Work to complete = Some of the lines below need repeating. Reproduce exactly those between the lines holding "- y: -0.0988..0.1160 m" and "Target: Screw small", inclusive.

── Dataset extract ──

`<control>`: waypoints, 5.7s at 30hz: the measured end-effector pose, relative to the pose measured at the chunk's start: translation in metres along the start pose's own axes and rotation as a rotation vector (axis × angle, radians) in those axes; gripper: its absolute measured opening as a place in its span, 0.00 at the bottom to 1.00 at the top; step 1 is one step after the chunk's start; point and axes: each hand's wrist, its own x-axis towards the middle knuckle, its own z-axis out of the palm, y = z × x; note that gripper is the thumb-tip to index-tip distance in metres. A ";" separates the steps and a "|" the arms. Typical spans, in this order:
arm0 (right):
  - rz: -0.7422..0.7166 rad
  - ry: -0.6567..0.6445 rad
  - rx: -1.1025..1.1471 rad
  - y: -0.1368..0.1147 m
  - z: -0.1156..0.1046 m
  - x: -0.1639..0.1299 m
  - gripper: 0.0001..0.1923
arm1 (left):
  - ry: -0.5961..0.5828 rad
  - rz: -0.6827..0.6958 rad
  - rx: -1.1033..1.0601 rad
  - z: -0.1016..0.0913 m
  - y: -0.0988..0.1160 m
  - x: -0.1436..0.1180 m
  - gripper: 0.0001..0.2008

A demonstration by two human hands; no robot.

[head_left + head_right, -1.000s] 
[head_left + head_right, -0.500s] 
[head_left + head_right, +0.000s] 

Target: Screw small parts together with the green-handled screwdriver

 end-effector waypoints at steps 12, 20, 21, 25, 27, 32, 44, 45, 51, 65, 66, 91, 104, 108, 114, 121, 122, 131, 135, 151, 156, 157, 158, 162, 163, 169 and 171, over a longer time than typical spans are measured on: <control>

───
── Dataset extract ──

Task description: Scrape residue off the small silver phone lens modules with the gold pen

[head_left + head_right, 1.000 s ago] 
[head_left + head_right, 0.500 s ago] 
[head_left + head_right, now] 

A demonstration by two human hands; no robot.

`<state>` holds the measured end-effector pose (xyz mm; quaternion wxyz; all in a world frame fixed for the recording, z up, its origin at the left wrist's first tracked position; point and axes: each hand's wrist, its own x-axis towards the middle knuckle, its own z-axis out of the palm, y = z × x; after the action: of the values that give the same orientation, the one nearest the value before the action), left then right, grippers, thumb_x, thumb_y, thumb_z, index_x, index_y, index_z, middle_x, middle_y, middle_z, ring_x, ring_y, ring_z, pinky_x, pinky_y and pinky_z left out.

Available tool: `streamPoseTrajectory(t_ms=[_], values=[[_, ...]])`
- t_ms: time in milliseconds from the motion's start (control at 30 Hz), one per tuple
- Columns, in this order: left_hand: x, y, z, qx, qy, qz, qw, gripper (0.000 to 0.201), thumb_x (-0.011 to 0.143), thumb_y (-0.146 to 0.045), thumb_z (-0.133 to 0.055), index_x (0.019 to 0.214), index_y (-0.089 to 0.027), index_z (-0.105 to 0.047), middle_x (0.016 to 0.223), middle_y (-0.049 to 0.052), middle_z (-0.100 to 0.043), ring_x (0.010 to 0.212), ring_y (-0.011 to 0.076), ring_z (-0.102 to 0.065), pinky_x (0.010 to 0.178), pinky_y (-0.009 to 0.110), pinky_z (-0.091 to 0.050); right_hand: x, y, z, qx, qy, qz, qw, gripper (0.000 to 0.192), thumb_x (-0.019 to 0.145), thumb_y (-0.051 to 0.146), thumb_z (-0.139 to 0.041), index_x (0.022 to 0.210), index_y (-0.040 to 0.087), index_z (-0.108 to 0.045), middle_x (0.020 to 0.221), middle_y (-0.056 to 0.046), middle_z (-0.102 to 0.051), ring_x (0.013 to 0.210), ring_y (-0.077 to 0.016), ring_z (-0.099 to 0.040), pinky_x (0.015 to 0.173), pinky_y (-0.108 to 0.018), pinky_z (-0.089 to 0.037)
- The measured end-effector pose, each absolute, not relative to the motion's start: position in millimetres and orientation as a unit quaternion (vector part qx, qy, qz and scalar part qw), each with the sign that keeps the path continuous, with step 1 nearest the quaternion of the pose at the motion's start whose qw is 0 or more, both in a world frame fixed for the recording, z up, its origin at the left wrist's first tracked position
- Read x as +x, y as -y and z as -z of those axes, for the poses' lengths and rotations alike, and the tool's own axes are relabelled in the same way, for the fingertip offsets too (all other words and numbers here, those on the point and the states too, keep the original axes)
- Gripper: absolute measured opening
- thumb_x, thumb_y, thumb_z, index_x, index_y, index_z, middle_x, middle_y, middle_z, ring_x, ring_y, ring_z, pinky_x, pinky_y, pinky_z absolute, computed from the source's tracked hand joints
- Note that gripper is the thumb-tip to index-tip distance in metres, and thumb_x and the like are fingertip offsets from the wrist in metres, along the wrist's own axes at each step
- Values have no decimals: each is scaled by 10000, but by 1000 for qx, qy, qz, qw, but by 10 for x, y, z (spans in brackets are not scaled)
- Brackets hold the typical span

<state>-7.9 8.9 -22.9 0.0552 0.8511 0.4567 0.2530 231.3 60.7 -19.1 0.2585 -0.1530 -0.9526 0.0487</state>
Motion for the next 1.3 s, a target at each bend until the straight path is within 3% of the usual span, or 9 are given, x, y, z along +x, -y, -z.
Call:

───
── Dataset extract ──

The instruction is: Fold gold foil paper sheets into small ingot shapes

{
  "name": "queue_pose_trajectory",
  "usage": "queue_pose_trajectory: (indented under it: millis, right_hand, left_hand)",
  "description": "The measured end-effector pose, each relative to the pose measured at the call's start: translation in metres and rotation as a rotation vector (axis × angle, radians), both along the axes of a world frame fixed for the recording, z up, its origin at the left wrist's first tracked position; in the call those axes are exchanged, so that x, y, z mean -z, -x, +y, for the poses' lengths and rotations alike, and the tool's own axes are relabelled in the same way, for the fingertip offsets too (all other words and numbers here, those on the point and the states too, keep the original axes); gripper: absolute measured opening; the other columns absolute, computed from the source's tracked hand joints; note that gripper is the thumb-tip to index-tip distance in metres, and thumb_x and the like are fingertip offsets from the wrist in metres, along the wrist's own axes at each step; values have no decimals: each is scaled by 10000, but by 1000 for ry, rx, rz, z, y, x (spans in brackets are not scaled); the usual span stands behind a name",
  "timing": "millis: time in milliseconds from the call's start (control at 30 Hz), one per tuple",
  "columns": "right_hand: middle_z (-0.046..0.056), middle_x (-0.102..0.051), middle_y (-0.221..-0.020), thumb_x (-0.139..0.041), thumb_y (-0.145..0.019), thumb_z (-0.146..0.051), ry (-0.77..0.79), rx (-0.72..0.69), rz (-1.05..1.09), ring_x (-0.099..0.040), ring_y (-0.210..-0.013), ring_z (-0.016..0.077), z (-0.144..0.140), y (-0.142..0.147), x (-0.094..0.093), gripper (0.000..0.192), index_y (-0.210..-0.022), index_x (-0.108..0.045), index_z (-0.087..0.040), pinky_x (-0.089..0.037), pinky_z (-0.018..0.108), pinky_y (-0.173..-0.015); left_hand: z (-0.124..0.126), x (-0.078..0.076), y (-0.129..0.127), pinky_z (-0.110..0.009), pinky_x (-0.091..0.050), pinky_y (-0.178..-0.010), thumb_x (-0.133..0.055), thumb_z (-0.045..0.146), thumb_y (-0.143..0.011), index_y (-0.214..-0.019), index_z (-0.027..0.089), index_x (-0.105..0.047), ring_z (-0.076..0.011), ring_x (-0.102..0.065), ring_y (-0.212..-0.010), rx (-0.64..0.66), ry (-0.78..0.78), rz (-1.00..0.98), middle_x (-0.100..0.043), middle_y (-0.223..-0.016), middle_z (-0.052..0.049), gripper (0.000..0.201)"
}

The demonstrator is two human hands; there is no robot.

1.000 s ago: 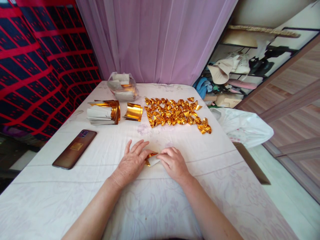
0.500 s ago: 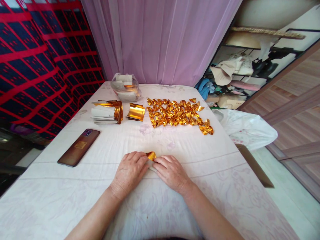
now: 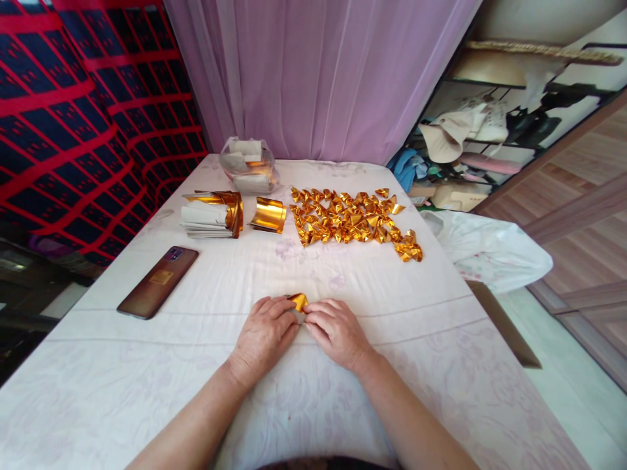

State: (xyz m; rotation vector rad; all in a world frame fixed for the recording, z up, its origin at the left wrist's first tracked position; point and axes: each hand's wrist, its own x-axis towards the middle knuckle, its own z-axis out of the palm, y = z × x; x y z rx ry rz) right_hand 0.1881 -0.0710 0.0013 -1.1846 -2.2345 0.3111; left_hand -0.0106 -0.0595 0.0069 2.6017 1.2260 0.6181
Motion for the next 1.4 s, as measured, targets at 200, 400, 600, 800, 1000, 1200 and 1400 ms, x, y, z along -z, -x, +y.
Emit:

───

Exercise result =
  - y: -0.0988..0.1160 m
  - x: -0.1436..0.1180 m
  - gripper: 0.0001..0.2008

A demonstration by two human hands; no robot.

[head_left + head_right, -1.000s] 
[head_left + head_right, -0.500s] 
[head_left + head_right, +0.000s] 

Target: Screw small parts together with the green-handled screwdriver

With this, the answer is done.